**EXERCISE**
Please list all lines of the material below in which the string "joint" occurs.

**STORED DATA**
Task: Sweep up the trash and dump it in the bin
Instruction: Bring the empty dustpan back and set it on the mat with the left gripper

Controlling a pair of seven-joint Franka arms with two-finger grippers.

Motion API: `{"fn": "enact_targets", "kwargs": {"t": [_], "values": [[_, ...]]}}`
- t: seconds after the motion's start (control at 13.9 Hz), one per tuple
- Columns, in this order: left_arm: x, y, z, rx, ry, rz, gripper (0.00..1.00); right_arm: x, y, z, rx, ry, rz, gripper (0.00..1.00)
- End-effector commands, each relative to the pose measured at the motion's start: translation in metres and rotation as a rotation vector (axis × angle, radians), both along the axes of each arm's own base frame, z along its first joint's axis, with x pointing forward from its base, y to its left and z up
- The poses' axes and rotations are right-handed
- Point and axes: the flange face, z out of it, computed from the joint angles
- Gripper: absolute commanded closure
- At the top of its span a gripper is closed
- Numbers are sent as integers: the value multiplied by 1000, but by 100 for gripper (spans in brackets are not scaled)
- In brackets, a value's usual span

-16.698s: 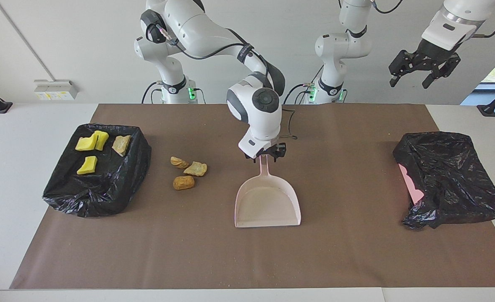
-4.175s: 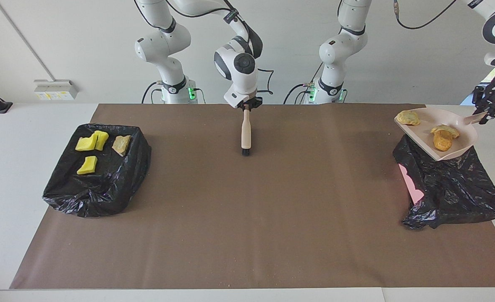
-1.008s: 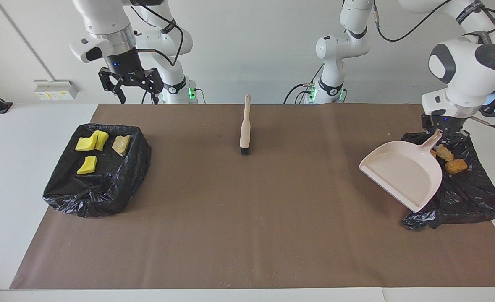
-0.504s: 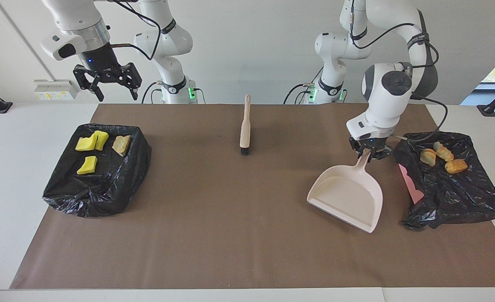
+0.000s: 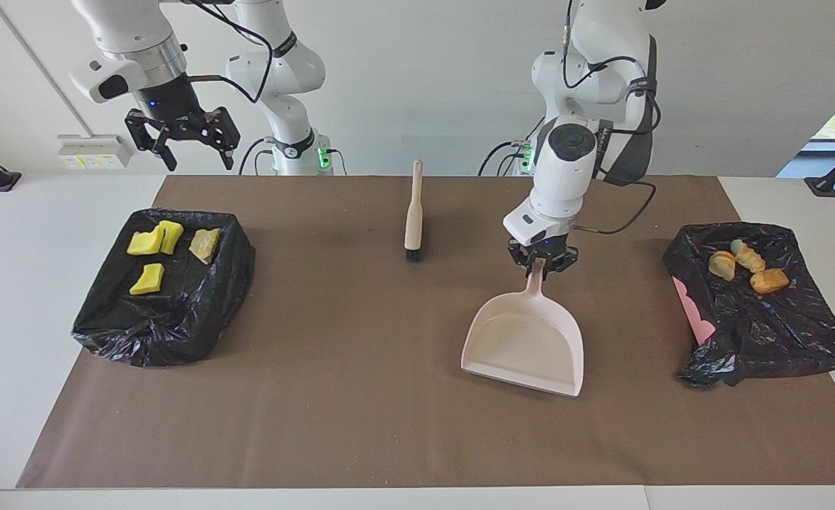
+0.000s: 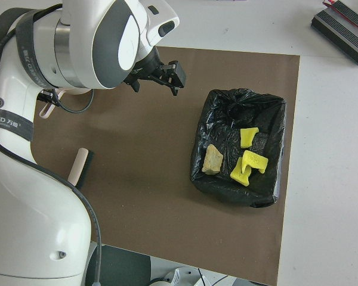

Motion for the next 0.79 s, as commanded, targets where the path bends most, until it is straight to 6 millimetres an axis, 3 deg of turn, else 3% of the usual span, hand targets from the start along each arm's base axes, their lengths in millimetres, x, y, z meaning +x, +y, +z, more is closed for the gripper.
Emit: {"fn": "enact_targets", "kwargs": {"t": [0.0,0.22,0.43,0.58,0.72], "values": [[7,-28,7,-21,4,33,100,-5,-1,-1,-9,11,4,0],[-2,-63,-4,-5,47,56,100,-8,-1,-3,-5,17,4,0],[5,-91,-30,14,72,115,100,-9,-2,-3,-5,16,2,0],[1,-100,-37,9,84,171,100,-9,-2,-4,-5,21,4,0],[0,-101,-37,4,80,169,86,-10,-3,-4,-5,25,2,0]]}}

**WRITTEN SOLUTION**
Controlling a pair of seven-joint Franka arms with two-finger grippers.
- End-effector commands, each relative to the pose measured at the motion's start: translation in metres and rotation as a rotation vector (axis × angle, radians), both along the axes of each arm's own base frame, z along its first joint's axis, with x pointing forward from its base, y to its left and z up
- Point and axes: the flange face, z out of it, computed from the joint angles

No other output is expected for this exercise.